What you need to do → Reproduce the entries exactly and omit the pictures.

Dataset excerpts:
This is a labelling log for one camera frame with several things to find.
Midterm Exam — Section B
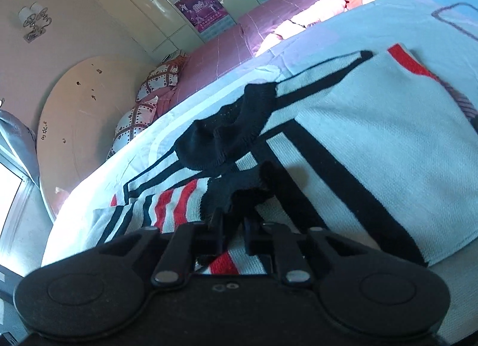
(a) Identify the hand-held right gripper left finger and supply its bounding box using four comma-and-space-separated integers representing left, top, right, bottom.
95, 209, 226, 290

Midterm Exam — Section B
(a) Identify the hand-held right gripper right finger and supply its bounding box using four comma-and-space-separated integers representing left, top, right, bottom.
243, 216, 375, 289

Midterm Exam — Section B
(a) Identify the white black red striped sweater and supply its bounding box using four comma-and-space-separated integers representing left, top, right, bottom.
91, 43, 478, 276

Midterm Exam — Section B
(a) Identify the white patterned pillow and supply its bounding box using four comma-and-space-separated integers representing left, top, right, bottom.
136, 60, 185, 102
106, 98, 160, 160

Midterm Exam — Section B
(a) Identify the cream round headboard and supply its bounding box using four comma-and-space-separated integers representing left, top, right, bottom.
35, 55, 165, 220

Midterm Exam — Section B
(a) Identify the pink quilted bedspread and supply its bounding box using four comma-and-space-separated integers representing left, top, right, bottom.
153, 0, 374, 123

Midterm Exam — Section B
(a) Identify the red striped cushion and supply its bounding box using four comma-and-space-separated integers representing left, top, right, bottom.
161, 50, 187, 65

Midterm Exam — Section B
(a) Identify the bright window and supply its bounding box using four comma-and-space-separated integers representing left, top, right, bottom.
0, 159, 27, 250

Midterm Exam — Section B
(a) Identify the pale pink cloth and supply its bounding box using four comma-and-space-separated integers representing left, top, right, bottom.
256, 0, 350, 56

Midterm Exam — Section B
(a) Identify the grey curtain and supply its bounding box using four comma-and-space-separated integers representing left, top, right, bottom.
0, 109, 42, 186

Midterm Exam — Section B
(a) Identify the cream glossy wardrobe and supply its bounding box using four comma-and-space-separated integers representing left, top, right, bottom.
48, 0, 329, 57

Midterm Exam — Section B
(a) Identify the light blue printed bed sheet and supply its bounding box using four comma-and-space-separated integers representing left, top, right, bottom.
41, 0, 478, 335

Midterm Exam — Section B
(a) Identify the purple wall poster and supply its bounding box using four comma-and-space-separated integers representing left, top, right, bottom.
174, 0, 230, 39

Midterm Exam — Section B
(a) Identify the silver wall lamp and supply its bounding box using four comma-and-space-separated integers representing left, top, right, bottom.
19, 2, 53, 44

Solution to the exercise →
This is a labelling log for one camera frame with several things to find.
Midterm Exam — Section B
(a) Identify the hand-held right gripper left finger and supply its bounding box using four comma-and-space-separated integers representing left, top, right, bottom.
95, 209, 226, 290

Midterm Exam — Section B
(a) Identify the hand-held right gripper right finger and supply its bounding box using four comma-and-space-separated integers representing left, top, right, bottom.
243, 216, 375, 289

Midterm Exam — Section B
(a) Identify the white black red striped sweater and supply its bounding box using four comma-and-space-separated integers representing left, top, right, bottom.
91, 43, 478, 276

Midterm Exam — Section B
(a) Identify the white patterned pillow and supply its bounding box using four comma-and-space-separated integers representing left, top, right, bottom.
136, 60, 185, 102
106, 98, 160, 160

Midterm Exam — Section B
(a) Identify the cream round headboard and supply its bounding box using four comma-and-space-separated integers representing left, top, right, bottom.
35, 55, 165, 220

Midterm Exam — Section B
(a) Identify the pink quilted bedspread and supply its bounding box using four comma-and-space-separated integers representing left, top, right, bottom.
153, 0, 374, 123

Midterm Exam — Section B
(a) Identify the red striped cushion and supply its bounding box using four comma-and-space-separated integers representing left, top, right, bottom.
161, 50, 187, 65

Midterm Exam — Section B
(a) Identify the bright window and supply its bounding box using four comma-and-space-separated integers representing left, top, right, bottom.
0, 159, 27, 250

Midterm Exam — Section B
(a) Identify the pale pink cloth and supply its bounding box using four comma-and-space-separated integers representing left, top, right, bottom.
256, 0, 350, 56

Midterm Exam — Section B
(a) Identify the grey curtain and supply its bounding box using four comma-and-space-separated integers representing left, top, right, bottom.
0, 109, 42, 186

Midterm Exam — Section B
(a) Identify the cream glossy wardrobe and supply its bounding box using four comma-and-space-separated integers representing left, top, right, bottom.
48, 0, 329, 57

Midterm Exam — Section B
(a) Identify the light blue printed bed sheet and supply its bounding box using four comma-and-space-separated integers representing left, top, right, bottom.
41, 0, 478, 335

Midterm Exam — Section B
(a) Identify the purple wall poster and supply its bounding box using four comma-and-space-separated integers representing left, top, right, bottom.
174, 0, 230, 39

Midterm Exam — Section B
(a) Identify the silver wall lamp and supply its bounding box using four comma-and-space-separated integers representing left, top, right, bottom.
19, 2, 53, 44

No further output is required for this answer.